Par 15 voix contre 9, la commission a également donné suite à l’initiative parlementaire 17.483 «Allocations familiales ajustées au pouvoir d’achat», déposée par la conseillère nationale Verena Herzog. Cette initiative vise à ce que les allocations pour enfant et les allocations de formation professionnelle pour les enfants vivant dans l’UE soient calculées en fonction du pouvoir d’achat. La commission veut ainsi éviter le versement d’allocations trop élevées par rapport au pouvoir d’achat du pays dans lequel l’enfant vit. Cette mesure permettrait de soulager les institutions sociales et de supprimer le désavantage subi par les familles ayant des enfants domiciliés en Suisse. Une partie de la commission estime qu’une telle réglementation serait en contradiction avec les accords bilatéraux conclus avec l’UE.

En outre, la commission a décidé, à l’unanimité, de ne pas maintenir son soutien à l’initiative parlementaire 16.494 «Régions de primes. Ne pas changer une formule qui a fait ses preuves», déposée par le conseiller national Andreas Aebi. Elle constate en effet que l’objectif de l’initiative a déjà été repris dans la motion 18.3713, déposée par la Commission de la sécurité sociale et de la santé publique du Conseil des Etats et intitulée «Maintenir des régions de primes dans leur état actuel».

Par ailleurs, la commission s’est penchée sur les résultats de la consultation concernant l’avant-projet qu’elle avait élaboré afin de mettre en œuvre l’initiative parlementaire 13.478 «Introduire des allocations en cas d’adoption d’un enfant», déposée par le conseiller national Marco Romano. L’avant-projet en question prévoit que les parents exerçant une activité lucrative peuvent bénéficier d’un congé de deux semaines, financé par le régime des APG, s’ils adoptent un enfant de moins de quatre ans. La commission a pris acte du fait que sa proposition avait reçu un accueil controversé en consultation : tandis que certains participants rejettent l’idée d’un congé d’adoption, une extension de la politique sociale qu’ils jugent injustifiée et inutile, d’autres participants estiment qu’il s’agit là d’un premier pas dans la bonne direction, mais que la mesure prévue ne va pas assez loin. Au terme de l’examen des résultats, la commission a décidé, par 10 voix contre 10 et 1 abstention, avec la voix prépondérante de son président, de proposer au Conseil national de classer l’initiative. Elle estime que l’adoption est une décision relevant de la responsabilité individuelle et que ce n’est pas à l’Etat de soutenir financièrement les dispositions organisationnelles qui s’imposent dans ce genre de cas. De plus, contrairement à une maternité, l’adoption n’est pas liée directement à un accouchement et n’induit pas la nécessité de protéger la santé de la mère: il n’y a donc pas de comparaison possible avec l’allocation de maternité, conclut la CSSS-N. Soucieuse en particulier de l’intérêt de l’enfant adopté, la forte minorité de la commission entend maintenir le mandat confié à cette dernière.

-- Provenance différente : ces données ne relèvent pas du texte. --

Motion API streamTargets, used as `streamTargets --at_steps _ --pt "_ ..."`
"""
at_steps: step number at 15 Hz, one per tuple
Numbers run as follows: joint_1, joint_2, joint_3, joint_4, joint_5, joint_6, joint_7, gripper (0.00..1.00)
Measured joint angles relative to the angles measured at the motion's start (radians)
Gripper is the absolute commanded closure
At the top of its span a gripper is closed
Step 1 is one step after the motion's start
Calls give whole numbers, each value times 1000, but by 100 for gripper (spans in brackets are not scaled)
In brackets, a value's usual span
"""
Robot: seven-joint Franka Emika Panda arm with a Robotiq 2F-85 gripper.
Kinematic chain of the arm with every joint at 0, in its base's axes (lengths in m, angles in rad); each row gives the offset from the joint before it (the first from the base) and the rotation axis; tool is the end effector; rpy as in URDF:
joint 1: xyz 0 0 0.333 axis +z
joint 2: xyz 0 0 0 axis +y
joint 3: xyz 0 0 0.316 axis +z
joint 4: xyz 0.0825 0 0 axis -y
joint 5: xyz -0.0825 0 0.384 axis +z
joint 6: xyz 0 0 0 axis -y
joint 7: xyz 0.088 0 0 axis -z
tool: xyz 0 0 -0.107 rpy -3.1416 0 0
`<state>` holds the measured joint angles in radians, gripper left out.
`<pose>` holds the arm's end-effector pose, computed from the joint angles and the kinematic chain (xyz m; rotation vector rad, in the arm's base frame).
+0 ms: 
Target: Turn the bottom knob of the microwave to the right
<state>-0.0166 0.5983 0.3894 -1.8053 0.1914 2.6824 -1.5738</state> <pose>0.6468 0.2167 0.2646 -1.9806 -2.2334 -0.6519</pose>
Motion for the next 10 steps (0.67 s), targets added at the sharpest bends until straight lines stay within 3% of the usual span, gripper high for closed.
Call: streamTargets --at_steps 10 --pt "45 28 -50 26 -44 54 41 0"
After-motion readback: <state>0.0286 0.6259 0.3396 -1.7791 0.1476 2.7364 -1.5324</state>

Enfin, la commission s’est renseignée sur le remaniement prévu des catégories de remise des médicaments – les médicaments de la catégorie C devant être reclassés dans les catégories B et D. Elle a entendu des représentants des milieux concernés ainsi que de Swissmedic et examinera lors d’une prochaine séance l’éventuelle nécessité d’intervenir en la matière.

La commission a siégé les 15 et 16 novembre 2018 à Berne, sous la présidence du conseiller national Thomas de Courten (UDC, BL).